March headline inflation

Within the central bank's forecast range

Higher than expected

Tax reform, higher oil prices, supply issues and a weak peso push inflation higher

March inflation posted a five-year high at 4.3%, up from 3.8% in February and slightly above the consensus forecast of 4.2%. But this was within Bangko Sentral ng Pilipinas (BSP's) forecast range of 3.8% to 4.6%.

Price pressures were broad-based with seven of the 11 categories posting year-on-year increases. The BSP expects inflation to moderate in between the 2% to 4% target range over the policy horizon which argues for steady policy rates. Base effects and government action would allow for this price moderation.
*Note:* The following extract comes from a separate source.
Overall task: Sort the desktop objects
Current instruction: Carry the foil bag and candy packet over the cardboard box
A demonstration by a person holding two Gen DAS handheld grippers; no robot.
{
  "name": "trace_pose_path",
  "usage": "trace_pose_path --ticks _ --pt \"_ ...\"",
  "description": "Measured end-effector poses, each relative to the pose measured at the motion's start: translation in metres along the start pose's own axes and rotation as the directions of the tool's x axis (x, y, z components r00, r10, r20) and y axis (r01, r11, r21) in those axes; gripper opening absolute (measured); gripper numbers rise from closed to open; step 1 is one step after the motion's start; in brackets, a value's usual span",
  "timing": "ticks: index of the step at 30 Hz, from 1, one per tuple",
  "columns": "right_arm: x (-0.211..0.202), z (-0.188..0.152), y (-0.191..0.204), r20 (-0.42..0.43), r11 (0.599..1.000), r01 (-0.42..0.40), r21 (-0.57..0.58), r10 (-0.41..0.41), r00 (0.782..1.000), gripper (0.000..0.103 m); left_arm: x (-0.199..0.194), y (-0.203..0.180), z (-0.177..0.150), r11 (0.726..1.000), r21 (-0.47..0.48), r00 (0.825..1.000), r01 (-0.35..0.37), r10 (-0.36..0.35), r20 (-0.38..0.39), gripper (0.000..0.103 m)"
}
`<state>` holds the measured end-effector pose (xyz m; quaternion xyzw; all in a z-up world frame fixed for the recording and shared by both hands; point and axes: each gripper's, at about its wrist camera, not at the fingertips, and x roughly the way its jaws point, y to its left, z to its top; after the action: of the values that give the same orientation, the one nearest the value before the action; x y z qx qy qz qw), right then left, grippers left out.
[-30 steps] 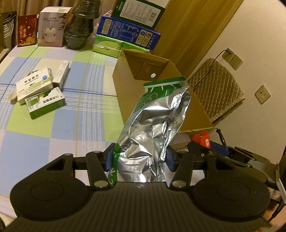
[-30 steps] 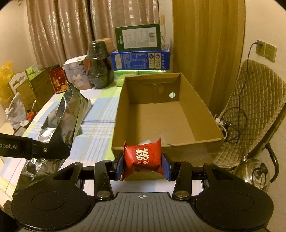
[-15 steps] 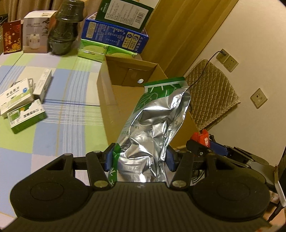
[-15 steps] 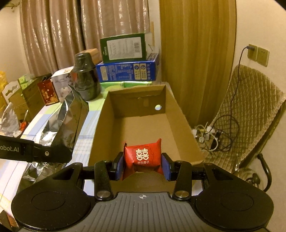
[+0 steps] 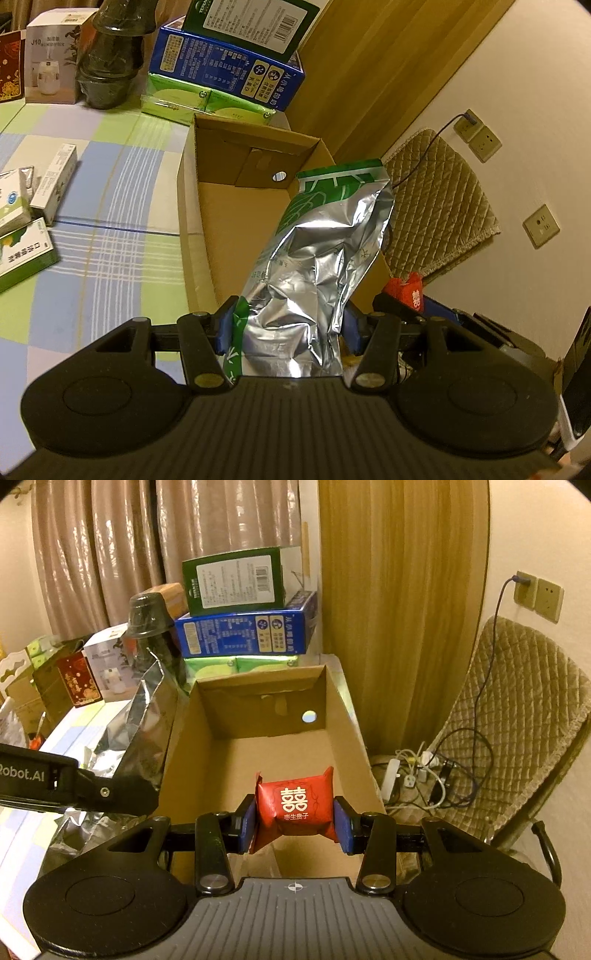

Rice supply constraints continue to increase food inflation higher while higher oil prices and excise taxes sustain the pressure on transport, “sin” product prices.

The weak peso (PHP) also contributed to the uptick in inflation.

The government’s plan to import rice and tapering impact of tax-related price pressures would moderate inflation over the policy horizon. Saudi Arabia plans to cut its oil price for Asia next month as US oil makes inroads into Asia, but the sustained weakness of the peso is likely to increase its impact on overall inflation. The peso is 4.4% YoY weaker in April which would likely lead to a 0.25ppt impact on inflation.

We cannot brush aside the possibility of a significantly weaker peso.The PHP weakened by 7% to 9% in 2013, 2015 and 2016 due to the shifting US monetary policy and heightened local and global risks. A weak peso may eventually spur the central bank to turn hawkish.